Susana Munoz Maniega

Mark E Bastin

Joanna M Wardlaw

John M Starr

Riccardo E Marioni

Ian J Deary

Affiliations

Soon will be listed here.

Abstract

Recent advances in genome-wide DNA methylation (DNAm) profiling for smoking behaviour have given rise to a new, molecular biomarker of smoking exposure. It is unclear whether a smoking-associated DNAm (epigenetic) score has predictive value for ageing-related health outcomes which is independent of contributions from self-reported (phenotypic) smoking measures. Blood DNA methylation levels were measured in 895 adults aged 70 years in the Lothian Birth Cohort 1936 (LBC1936) study using the Illumina 450K assay. A DNA methylation score based on 230 CpGs was used as a proxy for smoking exposure. Associations between smoking variables and health outcomes at age 70 were modelled using general linear modelling (ANCOVA) and logistic regression. Additional analyses of smoking with brain MRI measures at age 73 (n = 532) were performed. Smoking-DNAm scores were positively associated with self-reported smoking status (P < 0.001, eta-squared ɳ = 0.63) and smoking pack years (r = 0.69, P < 0.001).
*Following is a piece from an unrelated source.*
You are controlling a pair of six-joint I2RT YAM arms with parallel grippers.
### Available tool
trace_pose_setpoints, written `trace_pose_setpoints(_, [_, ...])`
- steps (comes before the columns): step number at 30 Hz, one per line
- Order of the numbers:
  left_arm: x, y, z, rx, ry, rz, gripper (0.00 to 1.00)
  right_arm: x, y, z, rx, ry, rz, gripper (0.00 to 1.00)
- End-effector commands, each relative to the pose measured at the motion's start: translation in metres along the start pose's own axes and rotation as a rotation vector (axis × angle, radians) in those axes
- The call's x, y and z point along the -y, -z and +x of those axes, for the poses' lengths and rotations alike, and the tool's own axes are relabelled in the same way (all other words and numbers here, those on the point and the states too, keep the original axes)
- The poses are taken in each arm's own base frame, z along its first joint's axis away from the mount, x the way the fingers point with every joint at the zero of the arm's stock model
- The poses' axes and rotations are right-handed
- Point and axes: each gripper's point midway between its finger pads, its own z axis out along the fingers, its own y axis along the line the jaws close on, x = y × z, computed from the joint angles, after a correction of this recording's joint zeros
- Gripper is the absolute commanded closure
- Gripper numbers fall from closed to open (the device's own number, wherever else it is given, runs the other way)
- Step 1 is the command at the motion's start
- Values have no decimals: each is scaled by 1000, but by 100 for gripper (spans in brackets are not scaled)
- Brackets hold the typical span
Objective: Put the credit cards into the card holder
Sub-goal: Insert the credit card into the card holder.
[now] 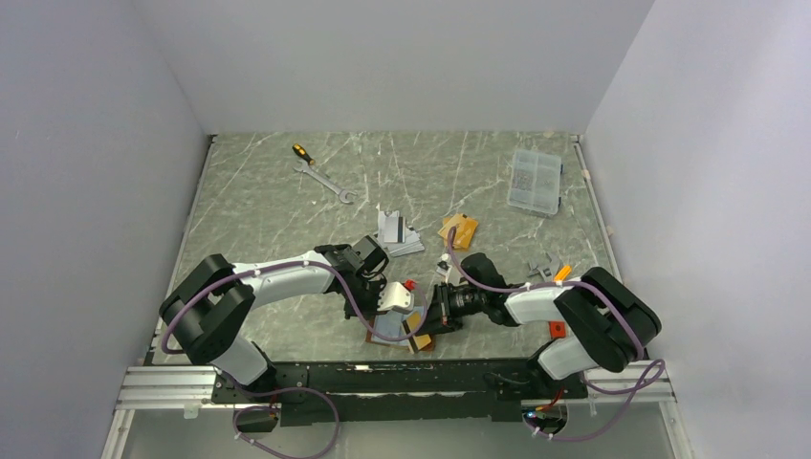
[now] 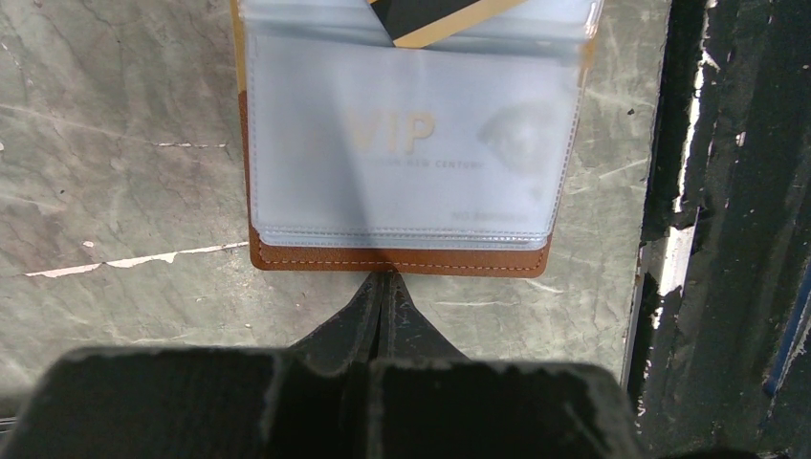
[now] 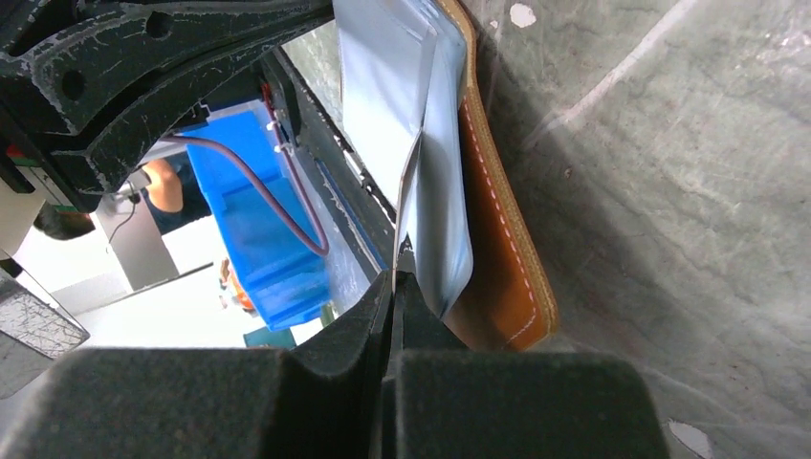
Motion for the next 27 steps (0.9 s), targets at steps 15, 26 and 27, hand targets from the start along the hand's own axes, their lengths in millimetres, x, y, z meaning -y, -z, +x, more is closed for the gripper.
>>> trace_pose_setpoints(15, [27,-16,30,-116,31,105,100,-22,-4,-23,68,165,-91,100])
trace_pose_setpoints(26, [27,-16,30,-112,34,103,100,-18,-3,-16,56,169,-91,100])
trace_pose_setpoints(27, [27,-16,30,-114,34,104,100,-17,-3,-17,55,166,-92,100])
Higher smoking DNAm scores were associated with variables related to poorer cognitive function, structural brain integrity, physical health, and psychosocial health. Compared with phenotypic smoking, the methylation marker provided stronger associations with all of the cognitive function scores, especially visuospatial ability (P < 0.001, partial eta-squared ɳp = 0.022) and processing speed (P < 0.001, ɳp = 0.030); inflammatory markers (all P < 0.001, ranges from ɳp = 0.021 to 0.030); dietary patterns (healthy diet (P < 0.001, ɳp = 0.052) and traditional diet (P < 0.001, ɳp = 0.032); stroke (P = 0.006, OR 1.48, 95% CI 1.12, 1.96); mortality (P < 0.001, OR 1.59, 95% CI 1.42, 1.79), and at age 73; with MRI volumetric measures (all P < 0.001, ranges from ɳp = 0.030 to 0.052). Additionally, education was the most important life-course predictor of lifetime smoking tested. Our results suggest that a smoking-associated methylation biomarker typically explains a greater proportion of the variance in some smoking-related morbidities in older adults, than phenotypic measures of smoking exposure, with some of the accounted-for variance being independent of phenotypic smoking status.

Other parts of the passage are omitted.